An Outpouring of Support for Local Welder

Robbie Badkin is recovering, physically and financially, with a little help from 125 friends
Robbie Badkin Badkin Family

     Though doctors gave Robbie Badkin a 10-percent chance of making it out of a coma after he developed a severe blood infection in January, he was able to celebrate his 51st birthday surrounded by his family at the Hamptons Center for Rehabilitation and Nursing in Southampton on Saturday.

     On Jan. 2, Mr. Badkin’s sister, Linda Badkin, had rushed him to Southampton Hospital because he was having trouble breathing. He was placed on a ventilator and put in an induced coma for two weeks. He lost 70 pounds, and his muscles atrophied.

     "We kind of all prepared to say goodbye," said David Elze, his nephew. "But, he's a tough guy and pulled through," he said. "We are very grateful."

     Mr. Badkin, a master welder who works in Montauk and lifelong Amagansett resident whose family has lived on Lazy Point since 1936, still has a long road ahead of him. While he gains his strength, his family is rallying the community to help him keep his house and pay his mounting medical bills.

     Mr. Elze started a GoFundMe campaign online last week, and in just three days, he raised $12,670. "The community just blew me away. We surpassed the goal within two days," Mr. Elze said on Monday.

     He set the goal at $10,000, a figure he said he thought would easily be met. Mr. Badkin's bills and expenses, however, exceed that amount by at least 10 times, Mr.

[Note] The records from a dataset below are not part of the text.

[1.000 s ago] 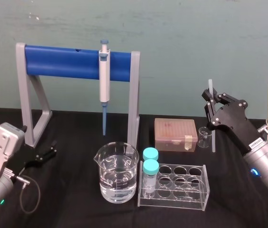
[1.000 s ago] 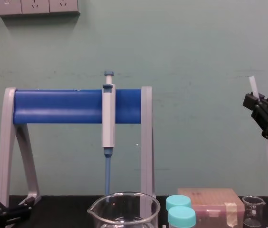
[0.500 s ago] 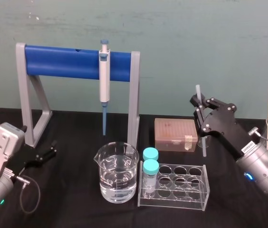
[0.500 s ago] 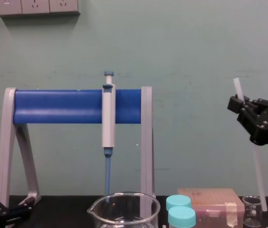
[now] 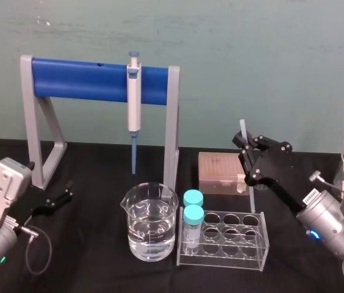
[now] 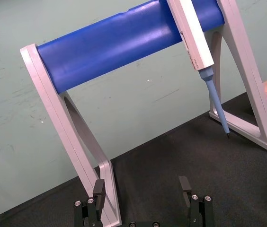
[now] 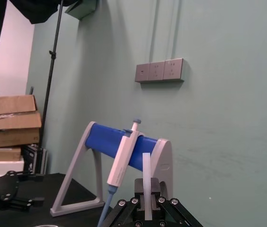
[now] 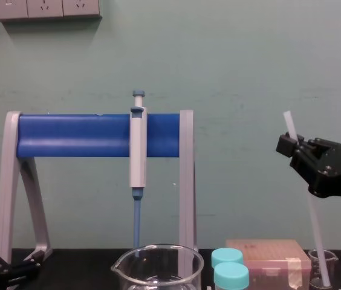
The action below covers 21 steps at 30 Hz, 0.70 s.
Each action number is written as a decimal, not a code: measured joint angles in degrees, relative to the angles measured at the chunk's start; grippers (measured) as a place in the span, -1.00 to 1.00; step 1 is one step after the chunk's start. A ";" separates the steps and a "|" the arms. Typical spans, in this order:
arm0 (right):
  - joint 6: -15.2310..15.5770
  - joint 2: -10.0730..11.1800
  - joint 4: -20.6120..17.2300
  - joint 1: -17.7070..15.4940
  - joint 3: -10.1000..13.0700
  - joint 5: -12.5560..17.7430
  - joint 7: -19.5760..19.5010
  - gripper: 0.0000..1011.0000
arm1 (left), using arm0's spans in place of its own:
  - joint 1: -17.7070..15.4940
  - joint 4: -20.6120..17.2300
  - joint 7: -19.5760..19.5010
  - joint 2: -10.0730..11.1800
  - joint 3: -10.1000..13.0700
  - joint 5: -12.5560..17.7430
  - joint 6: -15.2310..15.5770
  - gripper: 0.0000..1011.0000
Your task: Pick up the stirring rod with one hand, then place it down.
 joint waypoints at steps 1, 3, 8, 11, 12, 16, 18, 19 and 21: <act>0.09 0.05 0.00 -0.02 -0.10 0.15 0.13 -0.87 | 0.00 0.00 0.00 0.00 0.00 0.00 0.00 0.98; 0.23 0.13 -0.01 -0.02 -0.25 0.37 0.31 -0.87 | 0.00 0.00 0.00 0.00 0.00 0.00 0.00 0.98; 0.83 0.38 0.10 -0.01 -0.83 0.92 0.67 -0.87 | 0.00 0.00 0.00 0.00 0.00 0.00 0.00 0.98; 1.38 0.54 0.37 0.05 -1.10 1.25 0.85 -0.87 | 0.00 0.00 0.00 0.00 0.00 0.00 0.00 0.98; 1.50 0.58 0.46 0.08 -1.17 1.31 0.88 -0.87 | 0.00 0.00 0.00 0.00 0.00 0.00 0.00 0.98; 1.95 0.69 1.11 0.33 -1.45 1.47 0.93 -0.87 | 0.00 0.00 0.00 0.00 0.00 0.00 0.00 0.98; 2.11 0.76 1.60 0.54 -1.65 1.49 0.97 -0.87 | 0.00 0.00 0.00 0.00 0.00 0.00 0.00 0.98; 2.13 0.77 1.78 0.62 -1.73 1.49 1.00 -0.87 | 0.00 0.00 0.00 0.00 0.00 0.00 0.00 0.98; 2.19 0.79 2.28 0.83 -1.92 1.48 1.09 -0.87 | 0.00 0.00 0.00 0.00 0.00 0.00 0.00 0.98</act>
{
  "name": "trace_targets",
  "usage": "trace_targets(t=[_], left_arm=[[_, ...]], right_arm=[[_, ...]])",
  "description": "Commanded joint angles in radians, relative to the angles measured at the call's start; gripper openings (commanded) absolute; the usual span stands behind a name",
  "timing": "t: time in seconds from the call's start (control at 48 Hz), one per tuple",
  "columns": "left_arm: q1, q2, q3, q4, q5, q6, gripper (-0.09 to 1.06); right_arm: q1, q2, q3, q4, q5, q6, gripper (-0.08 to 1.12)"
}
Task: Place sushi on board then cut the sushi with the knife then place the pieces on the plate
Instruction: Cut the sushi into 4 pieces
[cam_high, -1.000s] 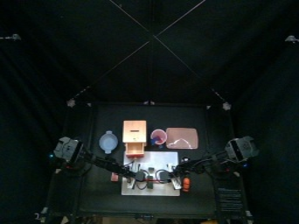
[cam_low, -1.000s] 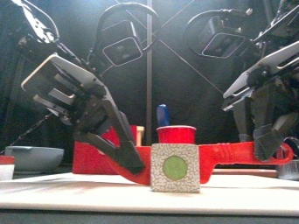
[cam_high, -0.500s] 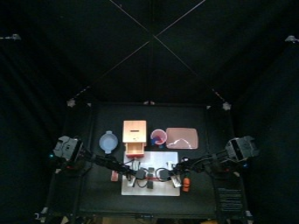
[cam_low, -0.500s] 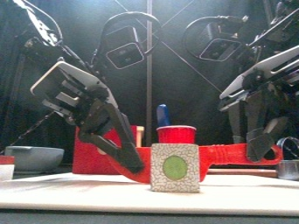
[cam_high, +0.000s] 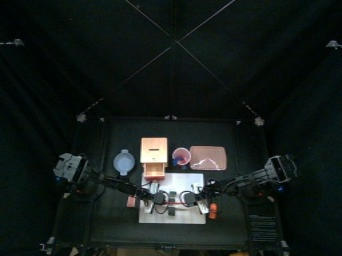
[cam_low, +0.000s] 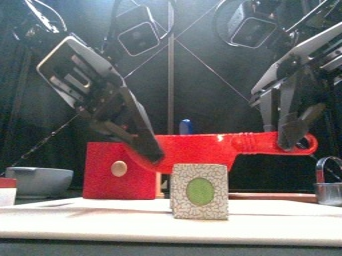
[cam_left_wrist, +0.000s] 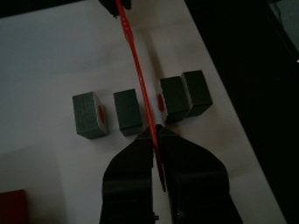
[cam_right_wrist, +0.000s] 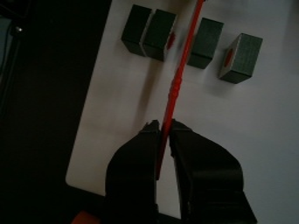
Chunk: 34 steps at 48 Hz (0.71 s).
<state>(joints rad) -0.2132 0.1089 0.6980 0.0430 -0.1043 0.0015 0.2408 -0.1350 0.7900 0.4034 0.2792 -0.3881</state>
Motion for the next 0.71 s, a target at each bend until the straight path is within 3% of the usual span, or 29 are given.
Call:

Elze estimated. There were 125 people that made donations, ranging from $25 to $1,000.

     In addition to his mortgage, utilities, and taxes, Mr. Badkin also has several debts that have piled up over the years, some connected to other health problems he has experienced.

     About 10 years ago, he had to have a hip replacement after he developed a bone marrow infection in connection with a steel rod he has had in his hip since shattering it as a 13-year-old. Mr. Elze said his uncle continued to work as much as he could and never went on disability or received government assistance. A diabetic, he sometimes has numbness in his extremities, and would often get open sores because he could not feel burns during welding.

     Mr. Badkin is well known to the Montauk commercial fisherman who count on his welding expertise, said his nephew, who described his uncle as kind-hearted man who has always gone above and beyond to help family and friends.

     As his health deteriorated, Mr. Badkin had fallen behind on maintenance of his Mulford Lane house. His family has been cleaning it and hoping to make much-needed repairs before he returns in approximately six weeks. Most alarming was mold that developed after flooding from Hurricane Sandy, an issue that has long plagued residents of Mulford Lane. The house will also likely have to be made wheelchair accessible.

     Doctors never found the source of Mr. Badkin's blood infection, which led to acute respiratory distress syndrome, but his family wondered if the mold in his house might have contributed to his recent health condition.

     On the GoFundMe site, Mr. Elze said his uncle is in good spirits but is still very weak. "It really helps just to know that so many people care."

     Although the $10,000 goal has been met, donations are still being collected at gofundme.com/robbie-the-welder.

     A fund-raiser is also being planned.